Data shown Start Marker
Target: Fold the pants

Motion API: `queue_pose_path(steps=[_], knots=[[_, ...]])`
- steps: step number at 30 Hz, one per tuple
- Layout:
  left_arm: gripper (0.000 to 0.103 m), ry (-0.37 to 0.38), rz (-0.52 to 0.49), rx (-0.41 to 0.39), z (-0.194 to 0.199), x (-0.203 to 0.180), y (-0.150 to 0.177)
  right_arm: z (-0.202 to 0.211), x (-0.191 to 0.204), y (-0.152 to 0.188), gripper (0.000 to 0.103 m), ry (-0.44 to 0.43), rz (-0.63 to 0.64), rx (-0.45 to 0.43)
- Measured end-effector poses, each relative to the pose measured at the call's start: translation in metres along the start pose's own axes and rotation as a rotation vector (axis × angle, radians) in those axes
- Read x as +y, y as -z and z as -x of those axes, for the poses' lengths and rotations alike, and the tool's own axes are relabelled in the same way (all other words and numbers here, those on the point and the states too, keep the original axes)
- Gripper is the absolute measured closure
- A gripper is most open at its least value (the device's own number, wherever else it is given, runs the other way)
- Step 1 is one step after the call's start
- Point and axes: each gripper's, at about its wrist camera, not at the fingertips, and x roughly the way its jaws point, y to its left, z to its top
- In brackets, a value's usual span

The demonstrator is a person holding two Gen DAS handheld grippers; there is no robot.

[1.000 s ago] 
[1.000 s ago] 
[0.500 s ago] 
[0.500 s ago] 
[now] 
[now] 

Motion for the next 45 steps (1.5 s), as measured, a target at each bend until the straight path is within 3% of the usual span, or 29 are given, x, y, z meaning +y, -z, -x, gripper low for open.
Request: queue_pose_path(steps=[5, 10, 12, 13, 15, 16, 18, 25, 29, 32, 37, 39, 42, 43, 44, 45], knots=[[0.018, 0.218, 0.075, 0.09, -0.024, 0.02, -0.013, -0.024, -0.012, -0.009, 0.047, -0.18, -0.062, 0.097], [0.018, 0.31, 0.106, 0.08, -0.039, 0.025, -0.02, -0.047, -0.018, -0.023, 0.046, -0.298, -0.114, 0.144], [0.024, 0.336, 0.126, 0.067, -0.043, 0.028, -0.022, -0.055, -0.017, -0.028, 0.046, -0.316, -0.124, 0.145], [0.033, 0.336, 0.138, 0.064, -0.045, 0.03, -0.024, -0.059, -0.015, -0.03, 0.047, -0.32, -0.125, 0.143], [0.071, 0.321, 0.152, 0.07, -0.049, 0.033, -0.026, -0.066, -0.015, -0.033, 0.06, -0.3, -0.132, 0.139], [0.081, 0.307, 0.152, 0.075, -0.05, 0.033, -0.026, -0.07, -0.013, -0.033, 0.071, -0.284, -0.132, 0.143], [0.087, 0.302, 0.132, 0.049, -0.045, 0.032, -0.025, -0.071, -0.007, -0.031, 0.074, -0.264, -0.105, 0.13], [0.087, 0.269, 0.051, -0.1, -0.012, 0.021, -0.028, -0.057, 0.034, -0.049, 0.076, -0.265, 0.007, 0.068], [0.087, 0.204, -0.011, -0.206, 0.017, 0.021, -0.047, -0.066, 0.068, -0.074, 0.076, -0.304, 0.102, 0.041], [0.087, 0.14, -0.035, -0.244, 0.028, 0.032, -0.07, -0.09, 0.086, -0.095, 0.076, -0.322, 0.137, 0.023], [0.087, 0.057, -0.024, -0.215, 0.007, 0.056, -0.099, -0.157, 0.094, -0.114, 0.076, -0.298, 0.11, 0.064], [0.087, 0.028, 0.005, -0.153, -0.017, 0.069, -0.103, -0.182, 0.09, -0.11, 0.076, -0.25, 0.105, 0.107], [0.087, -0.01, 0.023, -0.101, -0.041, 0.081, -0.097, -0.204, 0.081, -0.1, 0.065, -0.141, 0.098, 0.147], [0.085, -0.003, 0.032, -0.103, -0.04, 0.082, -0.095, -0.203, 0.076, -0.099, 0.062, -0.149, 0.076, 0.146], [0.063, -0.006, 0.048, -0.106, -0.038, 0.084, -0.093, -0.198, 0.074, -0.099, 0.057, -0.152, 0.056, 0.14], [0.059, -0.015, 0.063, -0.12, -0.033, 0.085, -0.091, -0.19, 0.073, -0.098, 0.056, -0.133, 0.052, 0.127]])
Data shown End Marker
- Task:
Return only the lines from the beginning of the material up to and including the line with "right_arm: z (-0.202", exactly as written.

- Solved exercise:
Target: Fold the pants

Motion API: `queue_pose_path(steps=[_], knots=[[_, ...]])`
- steps: step number at 30 Hz, one per tuple
- Layout:
  left_arm: gripper (0.000 to 0.103 m), ry (-0.37 to 0.38), rz (-0.52 to 0.49), rx (-0.41 to 0.39), z (-0.194 to 0.199), x (-0.203 to 0.180), y (-0.150 to 0.177)
  right_arm: z (-0.202 to 0.211), x (-0.191 to 0.204), y (-0.152 to 0.188), gripper (0.000 to 0.103 m), ry (-0.44 to 0.43), rz (-0.63 to 0.64), rx (-0.45 to 0.43)

No more output is required.